Advanced Micro Devices
But don’t let the company’s fluctuations (or seeming stagnation) fool you – AMD is doing incredibly well, both on paper and in action. Their stock is trending up well over double its lowest pandemic price point. And in fact, AMD’s stock is currently higher than it’s ever been, pandemic and all.
Currently, AMD is trading down 0.8% since the start of January 2021.
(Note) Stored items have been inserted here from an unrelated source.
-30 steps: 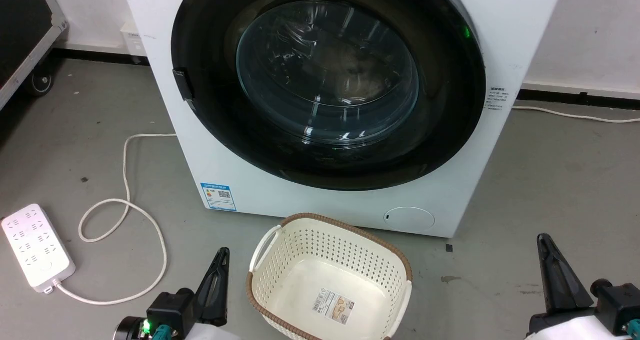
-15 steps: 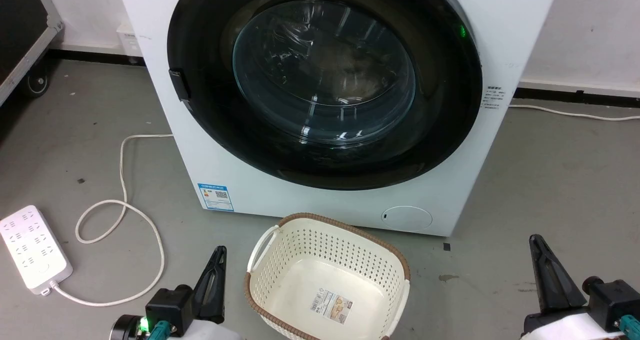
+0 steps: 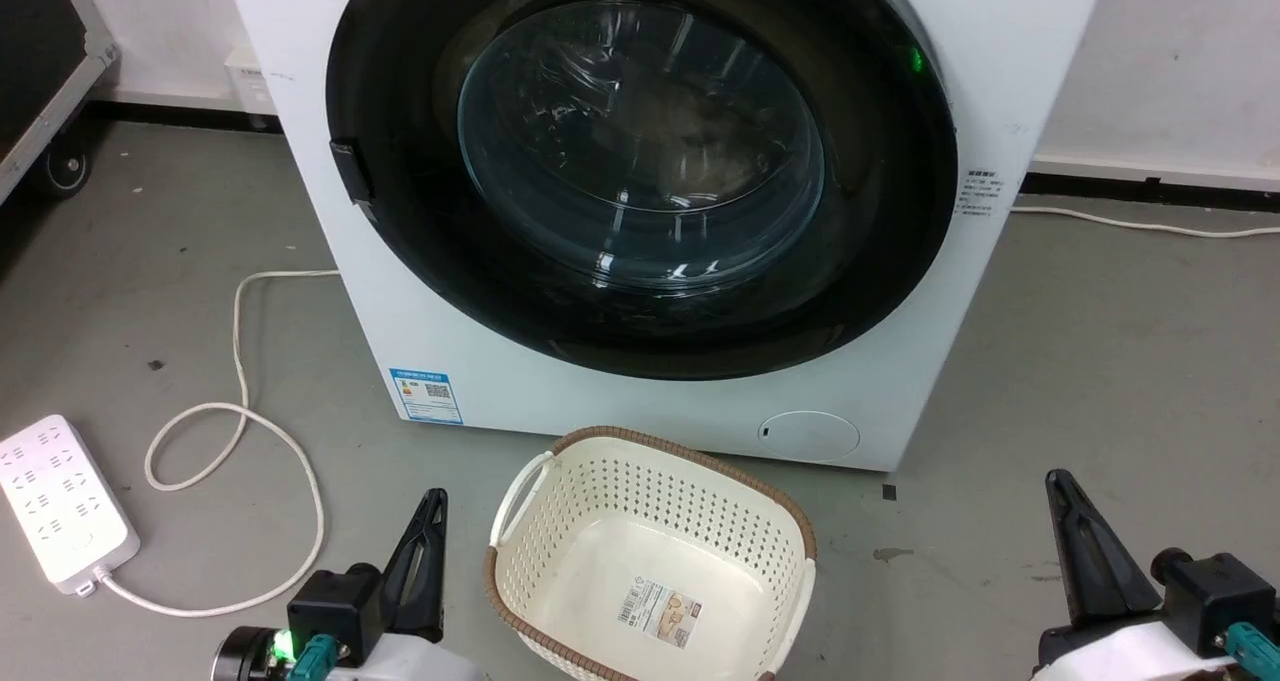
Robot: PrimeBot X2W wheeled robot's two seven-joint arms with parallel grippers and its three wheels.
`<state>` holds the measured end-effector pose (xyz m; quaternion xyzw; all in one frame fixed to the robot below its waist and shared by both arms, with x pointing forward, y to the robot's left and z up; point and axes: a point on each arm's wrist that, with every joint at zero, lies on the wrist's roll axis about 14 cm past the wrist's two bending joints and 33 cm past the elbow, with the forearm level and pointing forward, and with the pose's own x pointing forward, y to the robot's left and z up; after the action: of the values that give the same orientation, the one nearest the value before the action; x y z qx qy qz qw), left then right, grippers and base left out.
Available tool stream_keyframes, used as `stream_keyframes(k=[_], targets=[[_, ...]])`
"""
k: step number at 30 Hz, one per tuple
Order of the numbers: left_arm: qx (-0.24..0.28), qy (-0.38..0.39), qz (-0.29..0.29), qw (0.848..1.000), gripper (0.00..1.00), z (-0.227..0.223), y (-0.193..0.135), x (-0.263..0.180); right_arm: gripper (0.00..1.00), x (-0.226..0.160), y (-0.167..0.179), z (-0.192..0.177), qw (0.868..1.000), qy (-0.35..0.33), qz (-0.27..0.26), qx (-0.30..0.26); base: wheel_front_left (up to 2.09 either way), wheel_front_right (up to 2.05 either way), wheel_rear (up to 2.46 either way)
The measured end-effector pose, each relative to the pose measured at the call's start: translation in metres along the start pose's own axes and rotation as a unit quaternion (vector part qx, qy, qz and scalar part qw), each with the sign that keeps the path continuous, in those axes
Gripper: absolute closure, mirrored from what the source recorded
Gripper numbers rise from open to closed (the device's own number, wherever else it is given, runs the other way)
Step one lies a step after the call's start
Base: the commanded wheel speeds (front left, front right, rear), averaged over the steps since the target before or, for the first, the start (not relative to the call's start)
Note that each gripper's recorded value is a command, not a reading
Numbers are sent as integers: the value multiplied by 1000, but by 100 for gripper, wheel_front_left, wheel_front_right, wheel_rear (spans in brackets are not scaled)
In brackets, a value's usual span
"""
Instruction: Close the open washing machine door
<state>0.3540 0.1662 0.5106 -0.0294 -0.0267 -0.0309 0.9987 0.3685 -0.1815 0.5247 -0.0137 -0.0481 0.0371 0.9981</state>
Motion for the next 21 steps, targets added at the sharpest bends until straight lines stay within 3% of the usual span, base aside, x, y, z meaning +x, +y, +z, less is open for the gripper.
stream_keyframes(k=[21], targets=[[13,8,6,1000,100,2,3,4,100,0,4,-2,1000,14,6,0,0,0,0]])
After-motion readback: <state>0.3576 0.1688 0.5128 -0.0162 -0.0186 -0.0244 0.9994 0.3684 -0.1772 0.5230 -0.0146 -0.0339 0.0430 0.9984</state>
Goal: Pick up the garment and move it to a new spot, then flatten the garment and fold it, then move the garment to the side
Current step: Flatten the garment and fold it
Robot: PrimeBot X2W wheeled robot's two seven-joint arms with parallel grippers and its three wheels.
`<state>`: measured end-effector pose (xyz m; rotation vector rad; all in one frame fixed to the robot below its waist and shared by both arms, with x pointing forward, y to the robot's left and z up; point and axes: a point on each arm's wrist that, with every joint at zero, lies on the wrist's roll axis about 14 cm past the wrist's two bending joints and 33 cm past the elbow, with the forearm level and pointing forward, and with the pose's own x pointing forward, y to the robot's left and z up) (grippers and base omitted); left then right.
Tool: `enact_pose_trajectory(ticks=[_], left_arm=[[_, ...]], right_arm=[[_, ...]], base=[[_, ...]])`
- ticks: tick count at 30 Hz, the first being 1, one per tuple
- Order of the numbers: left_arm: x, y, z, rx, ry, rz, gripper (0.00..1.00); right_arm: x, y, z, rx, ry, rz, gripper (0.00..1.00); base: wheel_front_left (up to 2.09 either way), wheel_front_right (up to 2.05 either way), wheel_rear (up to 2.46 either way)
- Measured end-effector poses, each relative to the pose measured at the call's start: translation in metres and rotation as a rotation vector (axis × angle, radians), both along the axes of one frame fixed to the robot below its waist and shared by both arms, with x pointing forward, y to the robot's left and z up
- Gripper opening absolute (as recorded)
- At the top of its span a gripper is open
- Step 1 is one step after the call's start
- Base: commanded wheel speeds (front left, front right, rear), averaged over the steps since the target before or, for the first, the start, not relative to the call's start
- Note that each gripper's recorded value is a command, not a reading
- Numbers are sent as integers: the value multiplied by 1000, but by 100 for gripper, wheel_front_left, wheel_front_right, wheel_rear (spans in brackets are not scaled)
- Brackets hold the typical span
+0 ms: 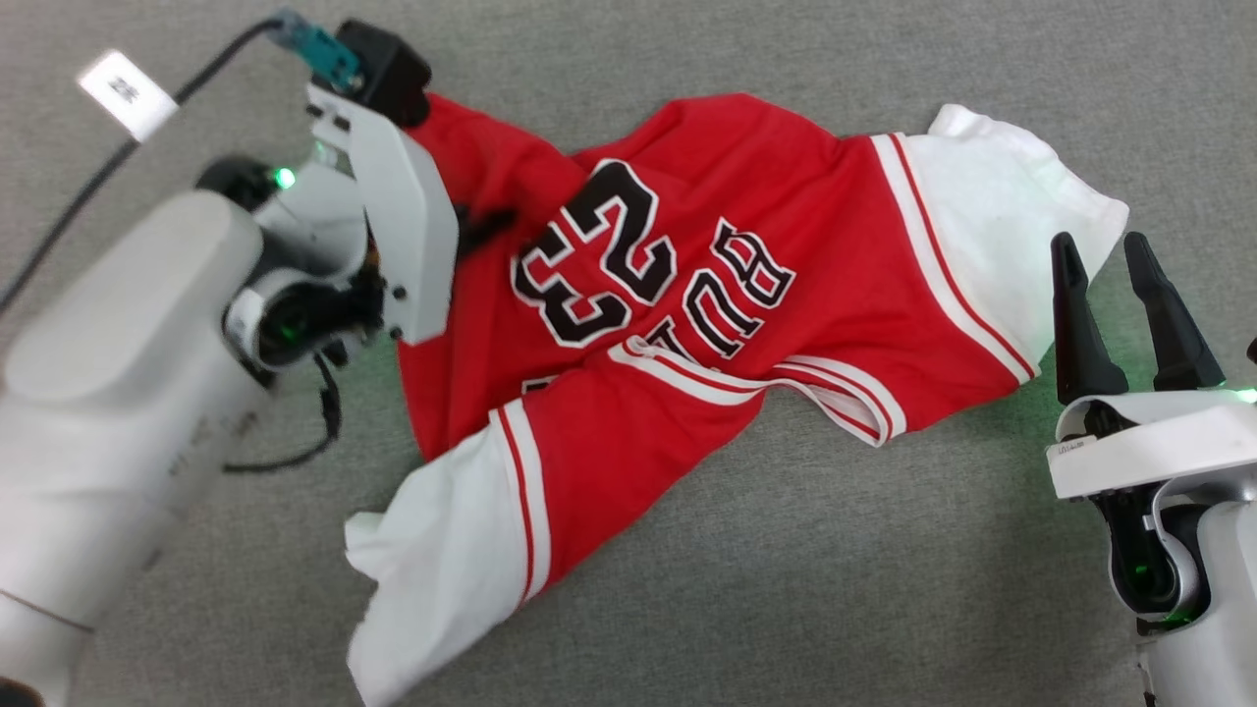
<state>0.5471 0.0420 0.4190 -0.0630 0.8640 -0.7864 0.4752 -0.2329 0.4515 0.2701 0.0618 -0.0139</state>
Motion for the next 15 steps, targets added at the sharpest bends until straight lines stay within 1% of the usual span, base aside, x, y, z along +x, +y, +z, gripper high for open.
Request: enact_pose_trajectory(ticks=[3,11,13,15], left_arm=[[18,0,13,6,-98,4,0],[91,-4,98,-31,-524,66,0],[103,-5,113,-35,-605,80,0],[111,-4,118,-31,-642,97,0]], right_arm=[[0,-3,1,-2,-5,-9,100],[-4,-5,-5,11,7,-22,100],[-4,-5,-4,13,4,-25,100],[-5,-6,-4,13,6,-27,100]], base=[[0,0,0],[0,0,0],[0,0,0],[0,0,0]])
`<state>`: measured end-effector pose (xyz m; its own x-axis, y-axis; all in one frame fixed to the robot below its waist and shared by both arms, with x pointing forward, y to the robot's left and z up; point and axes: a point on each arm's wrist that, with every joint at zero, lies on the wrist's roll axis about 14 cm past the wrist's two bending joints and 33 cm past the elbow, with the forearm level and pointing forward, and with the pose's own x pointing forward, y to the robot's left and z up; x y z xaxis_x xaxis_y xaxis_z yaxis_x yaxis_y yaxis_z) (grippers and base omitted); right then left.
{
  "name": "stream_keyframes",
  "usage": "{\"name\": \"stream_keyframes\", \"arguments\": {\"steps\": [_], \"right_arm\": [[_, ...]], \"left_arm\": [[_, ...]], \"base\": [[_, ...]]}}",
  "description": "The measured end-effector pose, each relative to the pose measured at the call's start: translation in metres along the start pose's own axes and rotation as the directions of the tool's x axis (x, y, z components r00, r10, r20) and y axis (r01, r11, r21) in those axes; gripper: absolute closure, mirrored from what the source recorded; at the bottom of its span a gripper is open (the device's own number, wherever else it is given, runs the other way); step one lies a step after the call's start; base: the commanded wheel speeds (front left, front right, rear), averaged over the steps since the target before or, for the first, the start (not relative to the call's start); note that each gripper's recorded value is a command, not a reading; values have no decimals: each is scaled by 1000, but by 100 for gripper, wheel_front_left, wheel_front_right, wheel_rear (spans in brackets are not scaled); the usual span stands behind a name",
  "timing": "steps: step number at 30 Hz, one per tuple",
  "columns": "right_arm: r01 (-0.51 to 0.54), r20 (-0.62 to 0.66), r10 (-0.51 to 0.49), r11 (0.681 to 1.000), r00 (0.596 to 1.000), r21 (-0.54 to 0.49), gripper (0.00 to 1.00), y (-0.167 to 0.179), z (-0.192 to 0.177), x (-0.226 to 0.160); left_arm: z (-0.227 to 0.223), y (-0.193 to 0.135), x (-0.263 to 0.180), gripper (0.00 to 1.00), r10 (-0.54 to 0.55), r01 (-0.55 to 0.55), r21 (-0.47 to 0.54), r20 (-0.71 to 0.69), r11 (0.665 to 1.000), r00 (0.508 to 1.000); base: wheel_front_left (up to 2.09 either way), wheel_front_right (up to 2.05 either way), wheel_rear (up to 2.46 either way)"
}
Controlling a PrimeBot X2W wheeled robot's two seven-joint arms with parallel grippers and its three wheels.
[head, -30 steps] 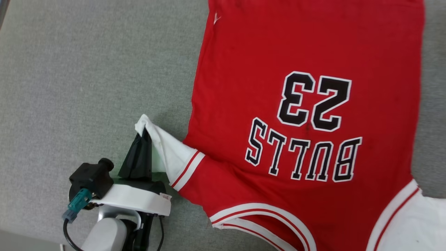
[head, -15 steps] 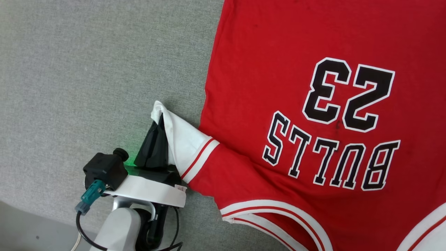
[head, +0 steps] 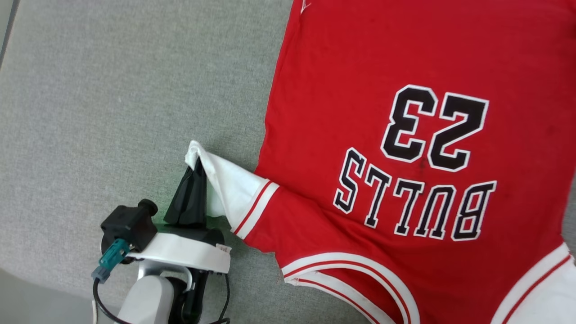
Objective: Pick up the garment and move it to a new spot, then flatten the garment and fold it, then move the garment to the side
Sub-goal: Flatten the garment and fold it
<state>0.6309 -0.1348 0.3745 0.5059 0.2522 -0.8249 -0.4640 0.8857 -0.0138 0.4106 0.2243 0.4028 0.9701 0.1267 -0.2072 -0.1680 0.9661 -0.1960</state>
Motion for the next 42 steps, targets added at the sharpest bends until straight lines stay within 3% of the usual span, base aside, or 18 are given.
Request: {"name": "stream_keyframes", "arguments": {"steps": [6, 15, 21, 30, 42], "right_arm": [[14, 122, -9, 999, 993, -39, 100, -2, 15, -48], [71, 169, -55, 993, 984, -91, 100, -20, -31, -131], [91, 175, -83, 995, 981, -42, 100, -30, -75, -166], [101, 105, -113, 989, 988, 111, 100, -23, -188, -204], [60, -49, -46, 940, 998, 336, 100, 28, -308, -205]], "left_arm": [[11, 2, -15, 100, 5, -5, -8, 27, 1000, 1000], [25, -1, -41, 100, -11, 12, -18, 61, 1000, 998], [28, -6, -50, 100, -31, 33, -25, 66, 999, 997], [34, -18, -61, 100, -79, 82, -26, 77, 996, 994], [37, -23, -68, 100, -104, 106, -26, 77, 994, 992]], "base": [[0, 0, 0], [0, 0, 0], [0, 0, 0], [0, 0, 0], [0, 0, 0]]}}
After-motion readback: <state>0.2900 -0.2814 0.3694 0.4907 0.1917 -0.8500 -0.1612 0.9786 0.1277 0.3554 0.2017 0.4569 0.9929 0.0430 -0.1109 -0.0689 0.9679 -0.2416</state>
Q.ai’s deep learning AI (artificial intelligence) is here to help you navigate the market. We provide an in-depth, intelligence-based look at a company – and their financials – so you don’t have to do the digging yourself.
Sign up for the free Fintech Zoom AI Investor newsletter here to join an exclusive AI investing community and get premium investing ideas before markets open.
Advanced Micro Devices (AMD) Upcoming Earnings
AMD is slated to release their Q4 2020 earnings report on 26 January. The company is projecting revenues around $3 billion, plus or minus $100 million, with much of the gains coming from their CPU division. And if the company’s previous numbers have anything to say about what to expect from their performance, investors should be excited.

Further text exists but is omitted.